I’m starting a new series of blog posts focusing on food additives entitled “Food Additive Watch.” As much as I tout a whole foods diet, let’s face it, people buy processed products on the grocery store shelves. I do it. You do it. So when we do, how do we make sure it’s a safe choice for our health? I’m in the same boat as you: it can be so confusing scanning labels and ingredient lists. I hope these posts can you help you learn a little more about what is in your food and allow you to better decide what to buy and what to leave on the shelf.
I realize carrageenan has already been all over the news, so you’d think by now most people would have a good grasp of what it is and whether it’s safe or not. Strangely, that’s not the case. Most of the time when I mention the addition of carrageenan to a product, I get asked whether or not they should care. In fact many say they’ve heard of the ingredient but aren’t quite sure what the concern is. Dare I admit I wasn’t sure either?
Yeah, I too saw the rampant reports of carrageenan in the blogospheres and its portrayal as “bad.” However I knew it was derived from seaweed …. So how bad could it be? I thought I should finally figure it out for myself.
Like I mentioned, carrageenan is derived from edible seaweeds. It is a sulphated polysaccharide that has been used as early as 600 BC in China and then later in Ireland and Scotland where it is commonly used as a thickener in many local concoctions. It is now used all over the world. It’s often used in meat and dairy to gel, thicken and stabilize, but it is also used in a host of other products, especially those suitable for vegans or vegetarians.
What was surprising to me is that there are actually 3 types of carrageenan, each with slightly different properties that determines its use in foods. One forms a very thick gel for example, another forms a soft gel, and the other doesn’t gel at all but gently thickens. Because carrageenan is an indigestible polysaccharide, it is technically considered a dietary fiber.
On the surface this all seems very benign. Seaweed and fiber sounds ok to me, and in fact seems a lot more natural than many other chemical additives on the market these days. Even the refining process doesn’t seem terribly complex. There are a few methods used to do this, but all of them include washing and cooking the seawood in hot alkali, then cooking, drying and milling.
There are also two forms of carrageenan: degraded and undegraded. Undegraded carrageenan, or carrageenan as we know it, is the product used in food products. Degraded carrageenan, or poligeenan as it’s called, it not approved for use in foods.
The concerns, it appears, arise from evidence that carrageenan may have adverse effects in our GI tracts and may also play a role in promoting cancer. These issues stem from carrageenan’s apparent ability to stimulate inflammation. Dr. Weil, in his writing on the topic, explained that the drug industry actually uses carrageenan to INDUCE inflammation in order to test anti-inflammatory medications. Additionally a researcher found that mice developed glucose intolerance and impaired insulin after 18 days of “low” dose carrageenan exposure. That’s certainly something to consider.1
BUT, in an article on carrageenan by Chris Kessler,2 he pointed out that most of these studies use poligeenan, NOT carrageenan. This makes a huge difference in how we interpret these studies and outcomes because, as I mentioned, we are not consuming poligeenan in the food supply.

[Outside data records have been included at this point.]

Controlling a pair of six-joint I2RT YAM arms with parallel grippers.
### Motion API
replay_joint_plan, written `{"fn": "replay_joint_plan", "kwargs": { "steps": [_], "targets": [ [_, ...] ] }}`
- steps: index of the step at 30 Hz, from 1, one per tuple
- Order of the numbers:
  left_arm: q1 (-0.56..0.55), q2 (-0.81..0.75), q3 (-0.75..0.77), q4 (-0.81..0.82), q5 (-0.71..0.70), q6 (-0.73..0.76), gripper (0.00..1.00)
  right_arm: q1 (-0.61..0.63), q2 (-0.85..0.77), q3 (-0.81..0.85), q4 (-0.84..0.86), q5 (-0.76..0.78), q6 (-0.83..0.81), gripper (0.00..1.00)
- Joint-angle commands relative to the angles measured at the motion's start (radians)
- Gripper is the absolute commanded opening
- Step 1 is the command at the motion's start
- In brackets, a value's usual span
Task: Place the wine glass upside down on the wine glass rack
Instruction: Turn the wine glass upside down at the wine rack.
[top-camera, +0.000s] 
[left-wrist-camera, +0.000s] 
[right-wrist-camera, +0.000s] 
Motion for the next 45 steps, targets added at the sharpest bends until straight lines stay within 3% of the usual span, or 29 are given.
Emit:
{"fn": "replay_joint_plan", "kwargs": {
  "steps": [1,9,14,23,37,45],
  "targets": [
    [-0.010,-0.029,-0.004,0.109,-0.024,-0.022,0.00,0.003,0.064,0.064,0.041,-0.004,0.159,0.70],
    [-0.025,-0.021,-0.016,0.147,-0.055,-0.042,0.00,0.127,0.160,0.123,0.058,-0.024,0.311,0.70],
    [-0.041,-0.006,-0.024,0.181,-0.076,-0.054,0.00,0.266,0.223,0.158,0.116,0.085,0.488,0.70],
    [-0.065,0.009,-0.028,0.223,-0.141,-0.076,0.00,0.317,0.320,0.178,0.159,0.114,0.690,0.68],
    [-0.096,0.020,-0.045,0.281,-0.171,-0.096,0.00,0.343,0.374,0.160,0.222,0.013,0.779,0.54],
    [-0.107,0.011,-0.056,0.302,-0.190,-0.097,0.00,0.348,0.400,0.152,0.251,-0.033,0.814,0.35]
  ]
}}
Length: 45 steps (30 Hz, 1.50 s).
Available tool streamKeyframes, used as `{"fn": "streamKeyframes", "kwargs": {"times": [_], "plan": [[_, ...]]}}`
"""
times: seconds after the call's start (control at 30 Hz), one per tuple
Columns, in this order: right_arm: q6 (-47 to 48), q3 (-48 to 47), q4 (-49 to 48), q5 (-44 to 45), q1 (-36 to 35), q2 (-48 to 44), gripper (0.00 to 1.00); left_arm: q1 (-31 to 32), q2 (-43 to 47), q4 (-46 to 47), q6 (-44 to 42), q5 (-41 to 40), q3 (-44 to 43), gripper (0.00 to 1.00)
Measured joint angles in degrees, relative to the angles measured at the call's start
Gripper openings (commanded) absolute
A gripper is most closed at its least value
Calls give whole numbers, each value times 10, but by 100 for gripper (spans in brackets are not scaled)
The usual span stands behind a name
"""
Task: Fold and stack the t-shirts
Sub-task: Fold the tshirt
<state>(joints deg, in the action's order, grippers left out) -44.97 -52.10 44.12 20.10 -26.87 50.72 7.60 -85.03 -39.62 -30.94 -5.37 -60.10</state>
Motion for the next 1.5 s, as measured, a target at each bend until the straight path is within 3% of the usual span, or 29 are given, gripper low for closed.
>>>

Most likely the type of carrageen used by the drug industry to promote inflammation is poligeenan, not the carrageenan we are exposed to in food products.
That being said, there are still some studies that have shown minimal to moderate intestinal damage in animals exposed to large amounts of food grade carrageenan. The Cornucopia Institute, for example, lists several.3 It is theorized that some of the undegraded carrageenan becomes degraded in our GI tracts, thereby making it extremely inflammatory. Alternatively there are other studies showing no damage or very little damage. A recent study involving rats found no damage after 90 days of carrageenan consumption. It seems the science so far is less than clear and the extrapolation to humans even less clear. 4
No studies have been done on humans for obvious reasons, however a few studies have looked at changes to intestinal cells when exposed to food grade carrageenan. Overall it did appear that inflammatory processes were induced and cell death increased (not good), but given that these experiments were all done in vitro, it’s still hard to say how carrageenan reacts in the human body under normal conditions when ingested with food and other liquids.
Clearly I need to do more research on this as there is so much conflicting data, but overall I would recommend using carrageenan sparingly if at all. If you can avoid it then by all means do, especially if you already have GI disorders that might make your system more fragile and vulnerable than others. It’s likely, however, that some exposure here and there might not be the outright travesty on your health that some bloggers would like you to believe. Demonizing the food industry is popular and makes for exciting headlines. Now I’m not one to defend food manufacturers, but I also search for the truth. The truth in this case is we just don’t know. Use in moderation (which means not daily) and support producers who are making their products without chemicals. Better yet, eat a whole-foods diet and you won’t need to worry about encountering these additives. On the flip side, don’t freak out if you ingest a little carrageenan. I think you will be ok.